**What the task asks**. Write out, word for word, the first line of the data below and every line after it through the one containing "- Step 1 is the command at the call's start".

**The data**.
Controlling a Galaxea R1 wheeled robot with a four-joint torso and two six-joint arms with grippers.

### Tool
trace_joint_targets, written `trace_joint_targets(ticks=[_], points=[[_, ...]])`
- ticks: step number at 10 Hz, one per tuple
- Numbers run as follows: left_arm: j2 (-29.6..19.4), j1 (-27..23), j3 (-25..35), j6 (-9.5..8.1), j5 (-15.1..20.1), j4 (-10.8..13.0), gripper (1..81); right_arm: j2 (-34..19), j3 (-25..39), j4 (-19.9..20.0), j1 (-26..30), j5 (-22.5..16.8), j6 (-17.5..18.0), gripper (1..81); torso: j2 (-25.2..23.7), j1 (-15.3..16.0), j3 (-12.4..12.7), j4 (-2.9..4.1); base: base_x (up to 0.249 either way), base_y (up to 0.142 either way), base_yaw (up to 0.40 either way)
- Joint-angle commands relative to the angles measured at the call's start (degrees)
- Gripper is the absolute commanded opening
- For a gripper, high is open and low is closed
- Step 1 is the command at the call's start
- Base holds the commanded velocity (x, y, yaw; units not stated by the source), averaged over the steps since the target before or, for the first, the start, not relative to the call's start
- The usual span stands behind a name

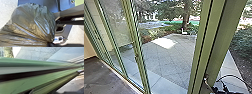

**Response to this exercise**.
Controlling a Galaxea R1 wheeled robot with a four-joint torso and two six-joint arms with grippers.

### Tool
trace_joint_targets, written `trace_joint_targets(ticks=[_], points=[[_, ...]])`
- ticks: step number at 10 Hz, one per tuple
- Numbers run as follows: left_arm: j2 (-29.6..19.4), j1 (-27..23), j3 (-25..35), j6 (-9.5..8.1), j5 (-15.1..20.1), j4 (-10.8..13.0), gripper (1..81); right_arm: j2 (-34..19), j3 (-25..39), j4 (-19.9..20.0), j1 (-26..30), j5 (-22.5..16.8), j6 (-17.5..18.0), gripper (1..81); torso: j2 (-25.2..23.7), j1 (-15.3..16.0), j3 (-12.4..12.7), j4 (-2.9..4.1); base: base_x (up to 0.249 either way), base_y (up to 0.142 either way), base_yaw (up to 0.40 either way)
- Joint-angle commands relative to the angles measured at the call's start (degrees)
- Gripper is the absolute commanded opening
- For a gripper, high is open and low is closed
- Step 1 is the command at the call's start

The full output has already been given.